Find the word "gripper" in the data below and copy each line that holds it.
----- Extracted information -----
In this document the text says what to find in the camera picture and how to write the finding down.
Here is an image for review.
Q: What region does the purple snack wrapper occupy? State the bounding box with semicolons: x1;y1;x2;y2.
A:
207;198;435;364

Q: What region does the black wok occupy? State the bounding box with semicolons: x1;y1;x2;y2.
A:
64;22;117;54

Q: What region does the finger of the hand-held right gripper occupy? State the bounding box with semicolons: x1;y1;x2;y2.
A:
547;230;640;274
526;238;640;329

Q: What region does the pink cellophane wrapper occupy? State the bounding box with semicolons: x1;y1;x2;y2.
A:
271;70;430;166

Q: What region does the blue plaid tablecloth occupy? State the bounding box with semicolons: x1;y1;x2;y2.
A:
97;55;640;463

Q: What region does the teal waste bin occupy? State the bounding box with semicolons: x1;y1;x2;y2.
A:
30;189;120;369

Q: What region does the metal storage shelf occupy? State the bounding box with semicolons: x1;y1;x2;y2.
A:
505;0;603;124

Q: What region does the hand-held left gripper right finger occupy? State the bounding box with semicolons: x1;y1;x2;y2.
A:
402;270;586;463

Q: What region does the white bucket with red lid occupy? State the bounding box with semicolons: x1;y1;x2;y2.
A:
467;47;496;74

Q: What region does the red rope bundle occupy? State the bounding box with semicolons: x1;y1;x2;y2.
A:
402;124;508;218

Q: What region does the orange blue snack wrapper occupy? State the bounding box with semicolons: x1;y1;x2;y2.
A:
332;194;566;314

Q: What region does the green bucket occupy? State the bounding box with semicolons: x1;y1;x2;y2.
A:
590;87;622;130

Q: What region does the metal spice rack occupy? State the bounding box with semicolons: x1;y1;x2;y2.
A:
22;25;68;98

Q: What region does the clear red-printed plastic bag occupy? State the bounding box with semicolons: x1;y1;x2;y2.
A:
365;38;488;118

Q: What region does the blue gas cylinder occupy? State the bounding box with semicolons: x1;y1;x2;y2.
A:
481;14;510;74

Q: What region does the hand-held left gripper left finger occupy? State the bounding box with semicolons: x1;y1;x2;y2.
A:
-----
### Answer box
Q: What region does the finger of the hand-held right gripper occupy? State the bounding box with semicolons: x1;y1;x2;y2.
Q: What region does the hand-held left gripper right finger occupy? State the bounding box with semicolons: x1;y1;x2;y2.
Q: What region does the hand-held left gripper left finger occupy? State the bounding box with semicolons: x1;y1;x2;y2.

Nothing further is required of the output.